Now that we have a project and tasks, we can upload our labels. To upload the labels, we'll need to complete three steps:

* associate each predicted label with a label class
* associate each predicted label with a task
* POST all the labels to GroundWork

Each label has to be associated with a task within a project and with a label class. GroundWork associates labels with classes via UUIDs, while Raster Vision only speaks string names, so we'll need to make sure we can translate between the names and IDs. Fortunately, we can get that translation from the campaign.

In [None]:
# get a dict to map from label name (from Raster Vision) to label class id (GroundWork / Raster Foundry)
def get_class_map(project):
    campaign_id = project['campaignId']
    get_label_class_url = join(url_base, "api", "campaigns", hitl_campaign_id, "label-class-groups")
    label_class_summary = requests.get(get_label_class_url, headers=headers).json()
    return {d['name']: d['id'] for d in label_class_summary[0]['labelClasses']}

Joining labels to tasks is slightly more complex. Our labels in this case are chip classification labels. Those chips won't align perfectly with the task grid that we created. However, both the tasks and the chips happen to be square, so we know that if the centroid of a label is located within a task, that's the most appropriate task for the label. We can do this kind of join with geopandas.
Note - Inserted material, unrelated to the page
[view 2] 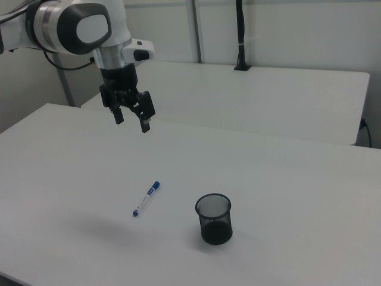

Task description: Insert the marker

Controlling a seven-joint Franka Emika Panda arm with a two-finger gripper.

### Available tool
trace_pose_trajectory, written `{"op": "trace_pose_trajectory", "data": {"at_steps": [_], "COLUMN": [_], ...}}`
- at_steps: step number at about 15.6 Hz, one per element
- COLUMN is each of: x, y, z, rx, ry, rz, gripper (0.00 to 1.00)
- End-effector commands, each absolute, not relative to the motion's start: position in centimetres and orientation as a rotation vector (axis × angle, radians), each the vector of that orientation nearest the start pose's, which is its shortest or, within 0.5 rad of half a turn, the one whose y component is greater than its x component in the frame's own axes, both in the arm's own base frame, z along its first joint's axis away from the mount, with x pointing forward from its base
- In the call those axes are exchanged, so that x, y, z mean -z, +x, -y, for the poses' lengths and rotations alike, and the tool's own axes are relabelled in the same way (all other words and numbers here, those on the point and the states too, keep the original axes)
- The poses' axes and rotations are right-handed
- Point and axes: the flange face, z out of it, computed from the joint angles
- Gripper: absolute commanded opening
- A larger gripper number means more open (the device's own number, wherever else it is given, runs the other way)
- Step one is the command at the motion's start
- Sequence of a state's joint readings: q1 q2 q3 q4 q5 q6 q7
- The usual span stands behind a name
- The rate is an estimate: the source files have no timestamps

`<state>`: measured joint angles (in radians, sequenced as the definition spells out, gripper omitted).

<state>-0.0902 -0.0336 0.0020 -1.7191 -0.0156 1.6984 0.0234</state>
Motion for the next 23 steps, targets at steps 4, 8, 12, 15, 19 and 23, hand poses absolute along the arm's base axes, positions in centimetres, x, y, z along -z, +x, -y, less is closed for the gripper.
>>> {"op": "trace_pose_trajectory", "data": {"at_steps": [4,8,12,15,19,23], "x": [-57.7,-58.4,-58.2,-61.1,-61.2,-60.7], "y": [55.1,55.1,55.4,55.3,55.5,56.3], "z": [4.8,6.6,6.6,7.8,9.8,10.4], "rx": [-0.062,-0.035,-0.028,0.048,0.027,0.064], "ry": [-3.093,-3.091,-3.091,-3.091,-3.076,-3.082], "rz": [-0.203,-0.236,-0.241,-0.274,-0.294,-0.297], "gripper": [1.00,1.00,1.00,1.00,1.00,1.00]}}
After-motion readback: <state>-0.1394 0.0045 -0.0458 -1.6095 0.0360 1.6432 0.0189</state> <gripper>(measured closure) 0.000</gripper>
We'll also need to track the predictions' original geometries though, so we'll return that in a separate map.

In [None]:
def associate_tasks(predictions_feature_collection, tasks_feature_collection):
    geom_mapping = {}
    tasks_df = gpd.GeoDataFrame.from_features(tasks_feature_collection["features"], crs="epsg:4326")
    copied = deepcopy(predictions_feature_collection)
    for f in copied["features"]:
        f["properties"]["score"] = np.max(softmax(f["properties"]["scores"]))
        geom = shape(f["geometry"])
        ad_hoc_id = str(uuid4())
        geom_mapping[ad_hoc_id] = geom
        f["properties"]["ad-hoc-id"] = ad_hoc_id
        # find the centroids which we will use for easier joining to task grid
        f["geometry"] = geom.centroid
    return {"original_geometries": geom_mapping,
            "joined": sjoin(
                tasks_df,
                gpd.GeoDataFrame.from_features(copied['features'], crs='EPSG:4326'),
                how="left"
            )}

In [None]:
with open(rv_output_uri, "r") as inf:
    predictions_feature_collection = json.load(inf)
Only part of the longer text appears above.